## About this task
Your task is to output all the records below, word for word.

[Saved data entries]
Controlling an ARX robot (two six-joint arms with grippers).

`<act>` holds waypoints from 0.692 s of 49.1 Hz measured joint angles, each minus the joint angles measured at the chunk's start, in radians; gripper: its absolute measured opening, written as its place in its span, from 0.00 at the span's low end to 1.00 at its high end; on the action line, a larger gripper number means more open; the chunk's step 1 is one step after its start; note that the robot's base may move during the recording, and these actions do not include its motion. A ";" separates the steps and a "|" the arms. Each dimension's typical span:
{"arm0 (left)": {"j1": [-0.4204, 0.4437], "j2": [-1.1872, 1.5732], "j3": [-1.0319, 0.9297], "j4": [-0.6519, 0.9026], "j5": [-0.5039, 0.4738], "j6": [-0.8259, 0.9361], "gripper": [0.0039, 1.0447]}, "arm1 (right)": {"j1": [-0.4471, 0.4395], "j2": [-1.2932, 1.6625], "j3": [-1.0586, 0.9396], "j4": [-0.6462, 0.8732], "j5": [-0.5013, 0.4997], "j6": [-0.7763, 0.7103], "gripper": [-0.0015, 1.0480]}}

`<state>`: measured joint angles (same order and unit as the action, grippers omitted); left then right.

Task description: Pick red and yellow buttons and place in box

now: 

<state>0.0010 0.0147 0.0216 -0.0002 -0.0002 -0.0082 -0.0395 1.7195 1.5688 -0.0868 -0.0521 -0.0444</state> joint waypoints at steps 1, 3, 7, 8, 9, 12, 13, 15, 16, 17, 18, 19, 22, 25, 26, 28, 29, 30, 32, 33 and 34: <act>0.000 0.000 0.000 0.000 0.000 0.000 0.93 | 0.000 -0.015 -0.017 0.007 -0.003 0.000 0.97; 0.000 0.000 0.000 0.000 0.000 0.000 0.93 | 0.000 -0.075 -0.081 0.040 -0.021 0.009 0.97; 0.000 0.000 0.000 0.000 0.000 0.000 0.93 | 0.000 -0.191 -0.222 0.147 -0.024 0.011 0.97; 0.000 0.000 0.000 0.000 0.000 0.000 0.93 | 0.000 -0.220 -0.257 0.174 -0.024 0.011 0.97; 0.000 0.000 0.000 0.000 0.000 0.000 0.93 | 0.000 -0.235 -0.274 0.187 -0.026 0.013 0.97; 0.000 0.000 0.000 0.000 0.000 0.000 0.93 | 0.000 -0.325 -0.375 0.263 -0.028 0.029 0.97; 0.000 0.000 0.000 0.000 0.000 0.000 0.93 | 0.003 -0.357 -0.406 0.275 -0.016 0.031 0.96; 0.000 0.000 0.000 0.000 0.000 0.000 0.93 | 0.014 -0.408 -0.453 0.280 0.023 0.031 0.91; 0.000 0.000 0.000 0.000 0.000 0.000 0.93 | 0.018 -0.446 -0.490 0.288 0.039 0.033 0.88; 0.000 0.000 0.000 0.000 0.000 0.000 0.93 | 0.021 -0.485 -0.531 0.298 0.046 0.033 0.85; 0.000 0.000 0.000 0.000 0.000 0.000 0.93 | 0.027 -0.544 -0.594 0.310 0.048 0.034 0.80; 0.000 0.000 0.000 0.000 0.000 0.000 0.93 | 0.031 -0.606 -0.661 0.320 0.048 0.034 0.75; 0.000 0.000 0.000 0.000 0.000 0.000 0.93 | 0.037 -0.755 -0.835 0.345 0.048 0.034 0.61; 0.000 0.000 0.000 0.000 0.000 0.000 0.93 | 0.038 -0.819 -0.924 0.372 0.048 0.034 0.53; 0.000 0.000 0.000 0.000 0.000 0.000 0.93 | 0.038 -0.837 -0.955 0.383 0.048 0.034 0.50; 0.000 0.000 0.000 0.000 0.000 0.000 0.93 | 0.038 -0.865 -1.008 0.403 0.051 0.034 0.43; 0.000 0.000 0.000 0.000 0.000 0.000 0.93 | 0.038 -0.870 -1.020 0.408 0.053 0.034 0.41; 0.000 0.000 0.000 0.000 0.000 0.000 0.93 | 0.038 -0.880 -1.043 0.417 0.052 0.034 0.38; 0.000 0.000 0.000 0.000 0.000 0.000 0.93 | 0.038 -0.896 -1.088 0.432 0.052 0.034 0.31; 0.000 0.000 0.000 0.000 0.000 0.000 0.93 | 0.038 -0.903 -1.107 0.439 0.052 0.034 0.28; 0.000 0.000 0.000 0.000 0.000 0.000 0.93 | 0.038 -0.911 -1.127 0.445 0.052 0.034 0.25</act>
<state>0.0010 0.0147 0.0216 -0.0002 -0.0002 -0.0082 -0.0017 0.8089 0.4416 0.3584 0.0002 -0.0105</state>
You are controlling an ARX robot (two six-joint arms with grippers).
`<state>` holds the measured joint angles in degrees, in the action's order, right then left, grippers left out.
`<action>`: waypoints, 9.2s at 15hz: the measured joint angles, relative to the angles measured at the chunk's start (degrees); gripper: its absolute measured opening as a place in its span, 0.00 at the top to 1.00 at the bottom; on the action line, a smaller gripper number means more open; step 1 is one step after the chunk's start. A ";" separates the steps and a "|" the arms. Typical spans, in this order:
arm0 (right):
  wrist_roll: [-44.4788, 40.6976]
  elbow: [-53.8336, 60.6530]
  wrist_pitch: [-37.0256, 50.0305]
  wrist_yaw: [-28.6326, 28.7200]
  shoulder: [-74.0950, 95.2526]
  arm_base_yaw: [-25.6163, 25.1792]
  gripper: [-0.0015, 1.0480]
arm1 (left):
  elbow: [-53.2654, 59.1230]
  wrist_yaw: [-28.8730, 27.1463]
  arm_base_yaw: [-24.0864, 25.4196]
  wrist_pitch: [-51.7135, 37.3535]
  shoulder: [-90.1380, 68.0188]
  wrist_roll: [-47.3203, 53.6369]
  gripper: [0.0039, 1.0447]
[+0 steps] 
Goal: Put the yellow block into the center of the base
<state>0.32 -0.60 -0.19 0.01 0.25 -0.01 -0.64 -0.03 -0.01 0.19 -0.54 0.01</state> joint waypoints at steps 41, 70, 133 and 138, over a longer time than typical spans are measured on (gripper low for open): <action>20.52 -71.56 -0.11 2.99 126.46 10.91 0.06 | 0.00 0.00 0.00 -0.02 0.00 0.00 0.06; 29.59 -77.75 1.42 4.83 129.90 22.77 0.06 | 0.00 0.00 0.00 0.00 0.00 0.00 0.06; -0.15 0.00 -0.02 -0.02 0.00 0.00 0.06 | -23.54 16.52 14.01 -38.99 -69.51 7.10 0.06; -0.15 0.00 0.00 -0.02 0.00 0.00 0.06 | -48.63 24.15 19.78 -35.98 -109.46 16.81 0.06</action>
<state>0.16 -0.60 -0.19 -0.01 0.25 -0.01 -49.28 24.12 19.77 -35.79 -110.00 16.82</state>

## Answer area
Controlling an ARX robot (two six-joint arms with grippers).

`<act>` holds waypoints from 0.692 s of 49.1 Hz measured joint angles, each minus the joint angles measured at the chunk's start, in radians; gripper: its absolute measured opening, written as its place in its span, from 0.00 at the span's low end to 1.00 at its high end; on the action line, a larger gripper number means more open; the chunk's step 1 is one step after its start; note that the robot's base may move during the recording, and these actions do not include its motion. A ";" separates the steps and a "|" the arms. Each dimension's typical span:
{"arm0 (left)": {"j1": [-0.4204, 0.4437], "j2": [-1.1872, 1.5732], "j3": [-1.0319, 0.9297], "j4": [-0.6519, 0.9026], "j5": [-0.5039, 0.4738], "j6": [-0.8259, 0.9361], "gripper": [0.0039, 1.0447]}, "arm1 (right)": {"j1": [-0.4471, 0.4395], "j2": [-1.2932, 1.6625], "j3": [-1.0586, 0.9396], "j4": [-0.6462, 0.8732], "j5": [-0.5013, 0.4997], "j6": [-0.7763, 0.7103], "gripper": [-0.0015, 1.0480]}}

`<state>`: measured joint angles (same order and unit as the action, grippers omitted); left then right.

Task description: Pick red and yellow buttons and place in box

now: 

<state>0.0010 0.0147 0.0216 -0.0002 -0.0002 -0.0082 -0.0395 1.7195 1.5688 -0.0868 -0.0521 -0.0444</state> joint waypoints at steps 1, 3, 7, 8, 9, 12, 13, 15, 16, 17, 18, 19, 22, 25, 26, 28, 29, 30, 32, 33 and 34: <act>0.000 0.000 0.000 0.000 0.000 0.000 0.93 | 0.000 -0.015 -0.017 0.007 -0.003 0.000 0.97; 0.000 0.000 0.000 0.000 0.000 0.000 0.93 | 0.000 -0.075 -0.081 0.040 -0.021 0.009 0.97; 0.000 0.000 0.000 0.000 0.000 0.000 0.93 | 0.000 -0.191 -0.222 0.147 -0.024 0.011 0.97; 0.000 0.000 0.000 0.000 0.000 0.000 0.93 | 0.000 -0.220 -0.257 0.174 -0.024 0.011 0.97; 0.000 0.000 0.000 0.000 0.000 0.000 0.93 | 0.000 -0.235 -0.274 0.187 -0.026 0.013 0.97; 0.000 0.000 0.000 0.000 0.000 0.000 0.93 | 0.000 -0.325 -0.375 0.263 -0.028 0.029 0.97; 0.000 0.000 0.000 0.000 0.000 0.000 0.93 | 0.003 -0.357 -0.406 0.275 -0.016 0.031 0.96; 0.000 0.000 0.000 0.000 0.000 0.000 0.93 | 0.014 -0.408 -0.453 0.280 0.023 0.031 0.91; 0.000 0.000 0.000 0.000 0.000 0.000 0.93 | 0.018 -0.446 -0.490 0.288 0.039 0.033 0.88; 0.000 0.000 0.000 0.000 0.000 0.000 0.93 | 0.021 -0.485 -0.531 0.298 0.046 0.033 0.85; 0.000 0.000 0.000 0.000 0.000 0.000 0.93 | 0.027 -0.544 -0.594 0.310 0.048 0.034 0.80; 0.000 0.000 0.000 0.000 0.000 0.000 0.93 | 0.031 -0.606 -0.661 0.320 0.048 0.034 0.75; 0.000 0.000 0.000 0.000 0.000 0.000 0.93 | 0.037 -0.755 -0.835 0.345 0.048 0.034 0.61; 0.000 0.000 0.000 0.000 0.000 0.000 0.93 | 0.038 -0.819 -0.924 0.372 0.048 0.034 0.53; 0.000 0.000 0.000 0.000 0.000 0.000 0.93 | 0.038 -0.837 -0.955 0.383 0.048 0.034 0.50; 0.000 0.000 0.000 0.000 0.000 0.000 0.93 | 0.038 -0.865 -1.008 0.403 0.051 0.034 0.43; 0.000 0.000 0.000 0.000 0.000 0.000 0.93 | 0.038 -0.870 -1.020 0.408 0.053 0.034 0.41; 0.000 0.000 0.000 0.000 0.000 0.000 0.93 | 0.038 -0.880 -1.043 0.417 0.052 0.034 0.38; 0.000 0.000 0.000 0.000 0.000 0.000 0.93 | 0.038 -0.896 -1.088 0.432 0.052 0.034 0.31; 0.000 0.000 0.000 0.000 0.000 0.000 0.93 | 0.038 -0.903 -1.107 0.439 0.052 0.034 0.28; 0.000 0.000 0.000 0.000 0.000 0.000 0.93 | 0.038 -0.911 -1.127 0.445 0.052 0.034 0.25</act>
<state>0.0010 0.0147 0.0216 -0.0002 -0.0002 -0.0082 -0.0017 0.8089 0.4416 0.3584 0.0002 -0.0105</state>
You are controlling an ARX robot (two six-joint arms with grippers).
`<state>` holds the measured joint angles in degrees, in the action's order, right then left, grippers left out.
`<action>`: waypoints, 9.2s at 15hz: the measured joint angles, relative to the angles measured at the chunk's start (degrees); gripper: its absolute measured opening as a place in its span, 0.00 at the top to 1.00 at the bottom; on the action line, a smaller gripper number means more open; step 1 is one step after the chunk's start. A ";" separates the steps and a "|" the arms. Typical spans, in this order:
arm0 (right):
  wrist_roll: [-44.4788, 40.6976]
  elbow: [-53.8336, 60.6530]
  wrist_pitch: [-37.0256, 50.0305]
  wrist_yaw: [-28.6326, 28.7200]
  shoulder: [-74.0950, 95.2526]
  arm_base_yaw: [-25.6163, 25.1792]
  gripper: [-0.0015, 1.0480]
arm1 (left):
  elbow: [-53.2654, 59.1230]
  wrist_yaw: [-28.8730, 27.1463]
  arm_base_yaw: [-24.0864, 25.4196]
  wrist_pitch: [-51.7135, 37.3535]
  shoulder: [-90.1380, 68.0188]
  wrist_roll: [-47.3203, 53.6369]
  gripper: [0.0039, 1.0447]
[+0 steps] 
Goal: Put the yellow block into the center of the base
<state>0.32 -0.60 -0.19 0.01 0.25 -0.01 -0.64 -0.03 -0.01 0.19 -0.54 0.01</state> joint waypoints at steps 41, 70, 133 and 138, over a longer time than typical spans are measured on (gripper low for open): <action>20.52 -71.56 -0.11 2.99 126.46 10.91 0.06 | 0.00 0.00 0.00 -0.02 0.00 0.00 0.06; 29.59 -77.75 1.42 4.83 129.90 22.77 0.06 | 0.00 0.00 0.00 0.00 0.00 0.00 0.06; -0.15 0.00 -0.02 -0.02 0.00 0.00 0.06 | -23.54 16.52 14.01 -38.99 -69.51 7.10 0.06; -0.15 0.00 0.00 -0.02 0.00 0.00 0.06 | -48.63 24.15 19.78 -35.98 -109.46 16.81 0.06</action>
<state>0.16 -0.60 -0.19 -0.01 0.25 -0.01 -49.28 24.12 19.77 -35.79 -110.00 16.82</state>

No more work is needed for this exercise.